Problem statement »
From the line with "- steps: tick" through the line with "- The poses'", inclusive, return each line of the data below exactly and leave the rest out.

Supplied information »
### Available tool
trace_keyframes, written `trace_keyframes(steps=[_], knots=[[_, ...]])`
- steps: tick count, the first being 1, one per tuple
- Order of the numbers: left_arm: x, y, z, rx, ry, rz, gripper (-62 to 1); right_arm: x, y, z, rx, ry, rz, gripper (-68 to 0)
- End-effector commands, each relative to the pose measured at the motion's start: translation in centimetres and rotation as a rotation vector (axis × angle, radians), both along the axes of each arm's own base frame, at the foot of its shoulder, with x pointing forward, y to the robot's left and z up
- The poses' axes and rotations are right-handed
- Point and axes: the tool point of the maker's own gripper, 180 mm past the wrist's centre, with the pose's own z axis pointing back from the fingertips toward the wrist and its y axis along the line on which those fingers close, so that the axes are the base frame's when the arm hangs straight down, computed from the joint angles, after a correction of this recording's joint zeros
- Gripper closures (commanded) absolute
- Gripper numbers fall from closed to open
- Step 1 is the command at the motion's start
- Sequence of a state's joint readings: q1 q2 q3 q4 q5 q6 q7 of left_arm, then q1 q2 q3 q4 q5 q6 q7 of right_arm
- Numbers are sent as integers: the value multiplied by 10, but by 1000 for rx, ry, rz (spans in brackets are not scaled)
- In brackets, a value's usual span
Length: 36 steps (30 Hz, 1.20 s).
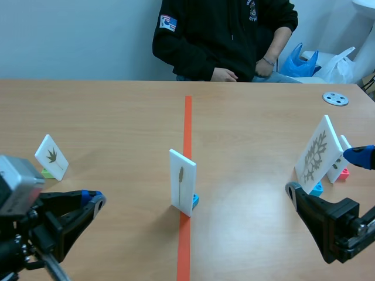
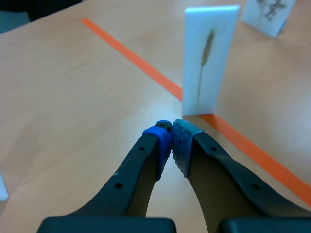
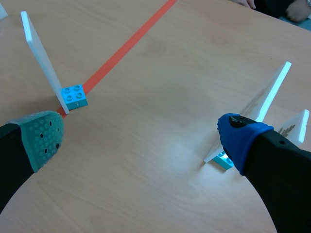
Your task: Sort the leaf by its shape. The table is split by an orange tape line. A compound leaf with several leaflets goes to the left side, a simple leaf with one blade goes to the right side. Return to the home posture when a red brick is placed on the table.
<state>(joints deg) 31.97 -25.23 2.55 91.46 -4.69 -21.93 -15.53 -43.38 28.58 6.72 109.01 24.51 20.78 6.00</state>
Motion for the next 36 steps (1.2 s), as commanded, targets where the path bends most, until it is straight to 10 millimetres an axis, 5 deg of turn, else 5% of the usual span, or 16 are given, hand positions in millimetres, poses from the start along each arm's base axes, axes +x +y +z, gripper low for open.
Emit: trace_keyframes(steps=[1, 10, 15, 17, 22, 24, 36], knots=[[-4, -1, 13, -35, -15, -12, -41, 6, 3, 13, 9, -44, 9, -679], [-41, -11, 35, -58, 38, -165, -40, 6, 3, 13, 9, -44, 9, -679], [-39, -11, 34, -50, 33, -173, -43, 6, 3, 13, 9, -44, 9, -679], [-34, -9, 35, -47, 19, -167, -103, 6, 3, 13, 9, -44, 9, -679], [-18, -4, 37, -46, -17, -138, -518, 6, 3, 13, 9, -44, 9, -679], [-12, -2, 37, -53, -27, -123, -599, 6, 3, 13, 9, -44, 9, -679], [4, -21, 9, -102, 14, -147, -623, 6, 3, 13, 9, -44, 9, -679]])
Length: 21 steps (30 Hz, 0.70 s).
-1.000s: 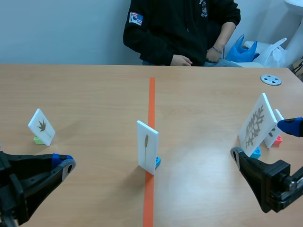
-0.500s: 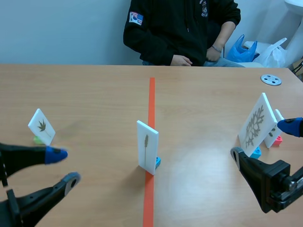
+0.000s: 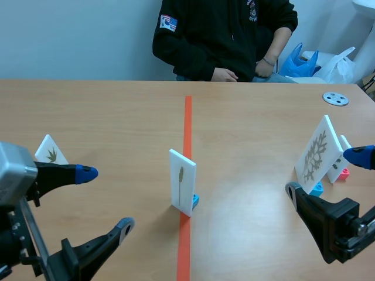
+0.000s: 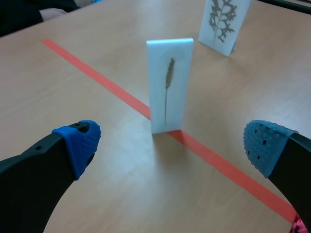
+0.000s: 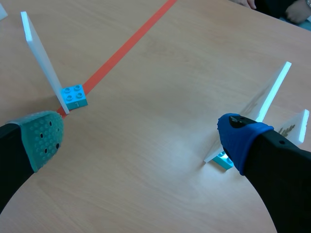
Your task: Sort the leaf by its shape. The table is split by an orange tape line. A compound leaf with several leaflets goes to the left side, a simple leaf with one blade goes to the right side. Return to the home posture when a red brick is placed on the table.
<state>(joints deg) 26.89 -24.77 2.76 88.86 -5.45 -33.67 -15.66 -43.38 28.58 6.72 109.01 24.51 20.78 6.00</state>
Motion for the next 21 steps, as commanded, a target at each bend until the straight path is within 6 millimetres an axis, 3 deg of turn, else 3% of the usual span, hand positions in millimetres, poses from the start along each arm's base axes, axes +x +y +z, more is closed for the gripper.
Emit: trace_keyframes(steps=[1, 10, 21], knots=[[8, -4, 1, -24, -14, 0, -623, 6, 3, 13, 9, -44, 9, -679], [50, -18, -45, -21, 29, 74, -623, 10, 2, 16, 5, -58, 5, -679], [81, -51, -72, 31, 24, 49, -623, 10, 2, 15, 3, -57, 6, -679]])
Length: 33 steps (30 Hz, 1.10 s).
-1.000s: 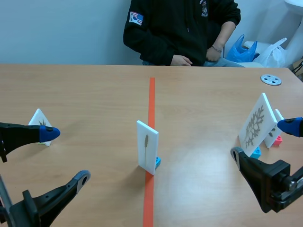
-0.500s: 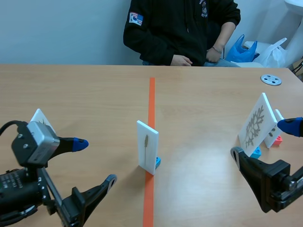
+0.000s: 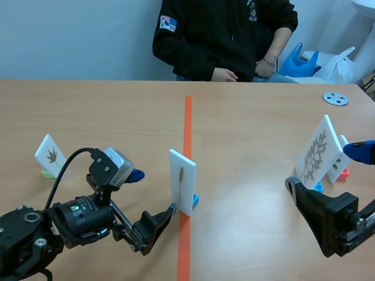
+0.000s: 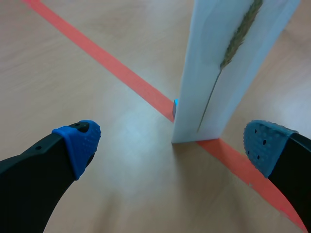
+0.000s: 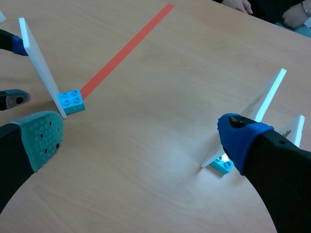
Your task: Sort the leaf by its shape. The table is split by an orange tape line. A compound leaf with several leaflets goes to the left side, a simple leaf with one blade goes to the right side. Return to the home posture when a red brick is placed on the table.
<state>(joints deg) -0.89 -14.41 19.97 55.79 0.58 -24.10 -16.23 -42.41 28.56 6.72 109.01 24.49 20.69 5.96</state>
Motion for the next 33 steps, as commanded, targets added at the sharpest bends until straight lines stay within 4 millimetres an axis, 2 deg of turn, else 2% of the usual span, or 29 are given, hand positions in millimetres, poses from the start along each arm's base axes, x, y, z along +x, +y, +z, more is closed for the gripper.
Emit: trace_keyframes(steps=[1, 8, 15, 20, 28, 33], knots=[[7, -10, 12, -17, -52, -7, -623, 5, 2, 12, 3, -40, 8, -679], [15, -22, 6, -12, -62, 7, -623, 5, 2, 12, 3, -40, 8, -679], [18, -23, 7, 0, -85, 23, -535, 5, 2, 12, 4, -41, 8, -679], [19, -26, 13, -25, -108, 27, -535, 5, 2, 12, 4, -41, 8, -679], [20, -41, 19, -70, -112, 30, -533, 5, 2, 12, 4, -41, 7, -679], [18, -46, 21, -85, -108, 24, -433, 5, 2, 12, 4, -41, 7, -679]])
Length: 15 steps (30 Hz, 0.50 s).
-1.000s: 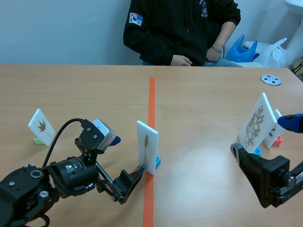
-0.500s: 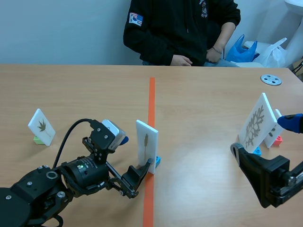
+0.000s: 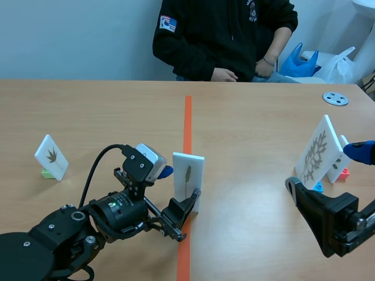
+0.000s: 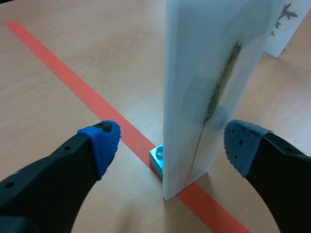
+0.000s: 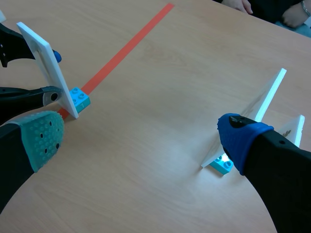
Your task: Sort the leaf by its shape. The table is split by an orange tape line. A compound leaf with several leaflets goes to the left side, a simple leaf with one blade goes to the right side. Return to the home posture when a red brick is placed on the table.
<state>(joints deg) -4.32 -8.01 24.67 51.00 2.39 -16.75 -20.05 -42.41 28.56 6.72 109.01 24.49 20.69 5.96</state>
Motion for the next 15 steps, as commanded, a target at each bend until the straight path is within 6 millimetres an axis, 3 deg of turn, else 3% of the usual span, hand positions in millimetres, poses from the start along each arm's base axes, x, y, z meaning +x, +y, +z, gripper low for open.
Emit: trace_keyframes(steps=[1, 15], knots=[[6, -3, 14, -32, -36, -4, -427, 5, 2, 12, 4, -41, 7, -679], [5, -4, 14, -36, -32, -10, -166, 5, 2, 11, 26, -41, -16, -679]])
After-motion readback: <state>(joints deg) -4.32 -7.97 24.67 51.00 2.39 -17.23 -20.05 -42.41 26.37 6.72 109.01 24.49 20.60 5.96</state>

Answer for the task »
- steps: tick count, the first being 1, one per tuple
- Order of the numbers: left_arm: x, y, z, rx, ry, rz, gripper (-62 to 1); right_arm: x, y, z, rx, ry, rz, gripper (-68 to 0)
- End-effector commands, each relative to the pose measured at the motion's start: translation in centimetres and rotation as a rotation vector (axis × angle, radians), both along the axes of each arm's own base frame, at the foot of its shoulder, with x pointing forward, y to the robot's left and z up
- The poses' axes and rotations are right-handed

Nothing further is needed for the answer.